Ao entrar na zona de turbulência muitas são as dúvidas, os medos e as dores. Não poderia se diferente: se quisermos atingir um estado mais próximo ao sublime – via sublimação espiritual – devemos pagar o preço por isso. E o trabalho a ser feito é exatamente sobre os pontos que escondemos e evitamos tocar, julgando-os perfeitos e estáticos. Perfeitos porque não passíveis de mudança; estáticos por serem o zênite que resume o melhor de nosso ser. Duplo conforto, dupla ilusão. E assim sendo, as dores persistem. E não querendo operar a cirurgia moral interior, apontamos causas fictícias no mundo externo e adotamos posturas desgastantes que nos levarão sempre ao mesmo ponto, sem mudança mental. Apenas o cansaço é o ganho. Pseudo-ganho.

Começando a auto-investigação começam a surgir as centelhas de auto-conhecimento. Este será o ponto de apoio para a alavanca de atuação no novo mundo.

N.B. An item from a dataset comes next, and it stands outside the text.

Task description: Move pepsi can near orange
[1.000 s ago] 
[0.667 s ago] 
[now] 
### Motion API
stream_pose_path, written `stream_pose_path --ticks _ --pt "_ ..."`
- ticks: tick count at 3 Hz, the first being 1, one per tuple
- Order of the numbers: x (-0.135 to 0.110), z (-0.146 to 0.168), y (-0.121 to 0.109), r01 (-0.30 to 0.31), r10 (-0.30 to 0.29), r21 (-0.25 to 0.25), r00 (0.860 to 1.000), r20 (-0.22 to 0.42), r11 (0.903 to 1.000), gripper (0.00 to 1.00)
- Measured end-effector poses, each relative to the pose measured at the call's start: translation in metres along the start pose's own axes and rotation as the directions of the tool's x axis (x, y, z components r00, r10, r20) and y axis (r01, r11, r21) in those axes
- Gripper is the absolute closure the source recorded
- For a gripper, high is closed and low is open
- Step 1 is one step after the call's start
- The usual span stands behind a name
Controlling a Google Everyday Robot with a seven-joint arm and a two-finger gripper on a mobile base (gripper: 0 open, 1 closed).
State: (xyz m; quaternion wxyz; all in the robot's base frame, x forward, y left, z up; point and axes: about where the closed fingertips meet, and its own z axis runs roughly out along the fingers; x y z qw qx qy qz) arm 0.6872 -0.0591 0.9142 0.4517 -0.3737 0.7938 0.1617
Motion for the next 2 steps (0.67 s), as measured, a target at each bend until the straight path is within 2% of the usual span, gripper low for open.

Como dito, infinitas são as formas de demonstrar afeto.

Um simples desvio de olhar pode ter uma miríade de significados. O intérprete das convenções e formalismos dará sua resposta. O iniciado aceitará-as, mas adicionará possibilidades (expansão) e irá inserir dúvidas (flexibilidade) em alguns pontos.

Entre um moço e uma moça que se consideram amigos, numa despedida igual às anteriores, sem manifestações verbais ou gestos visíveis, um abraço ligeiramente mais longo pode revelar os mais íntimos sonhos. Abraço imperceptivelmente mais longo (3 segundos). Coincidência? Após dezenas iguais. Será? Após uma conversa mais íntima, mais sincera, no dia anterior. Uma conversa inédita, julgada irrealizável (por uma ou ambas as partes), que dá esperanças e reforça possibilidades. Possibilidades estas que estavam prestes a serem apagadas pelas areias do tempo.Uma conversa agradável ao ponto de preencher a vida de cada um sem a necessidade de contatos físicos ou promessas.

E não apenas a duração, mas um toque fora do padrão (um toque!). Nada de mais. Apenas um tocar numa região das costas diversa. Somada a um movimento que – sem que saibamos explicar – tem alta possibilidades de ser traduzido como “carinho” + “compreensão” + “paciência”. Dificuldade no saber, certeza no sentir. É a utopia mostrando sua existência. Uma mini-utopia, que poderá levar à gestação de outras (mini-utopias).

Persistir sem se distorcer.

Evoluir sem humilhar.

Se humilhar para estender a mão.

Assim caminha uma espécie de admiração que inicialmente poderia ser rotulada de doentia. Mas que se revela pura poesia.

Seres assim nada planejam. Mas não são inconscientes. Apenas seguem sua natureza sincera e paciente. E com isso, olhando para trás, se dão conta de estarem edificando algo inidentificável a princípio, mas que se revela mais harmônico a cada mês, ano, década.

Seres conscientes de sua limitação perante as grandes obras de Deus. Conscientes até os limites de suas possibilidades. Inconscientes após. Pois a partir dessa fronteira deve-se ter a humildade de entregar o controle e ciência nas mãos do Arquiteto-Mor da vida.

Gostar de alguém implica se libertar da vontade de possuí-lá.
Implica compreender cada gesto dessa pessoa.
Implica enxergar sua forma de te respeitar.
Implica escutar e sentir no infinito e agir no finito.
Implica desejar do fundo da alma a felicidade daquela pessoa.

Existem mundos que não podem ser estudados, apenas sentidos e vividos.

Mas são estes mundos que dão o combustível para todos os estudos.

A força que conduz o mundo para a evolução está oculta para o homem barulhento.

Mas se revelará cada vez mais à medida que estes se tornem iniciados na mística.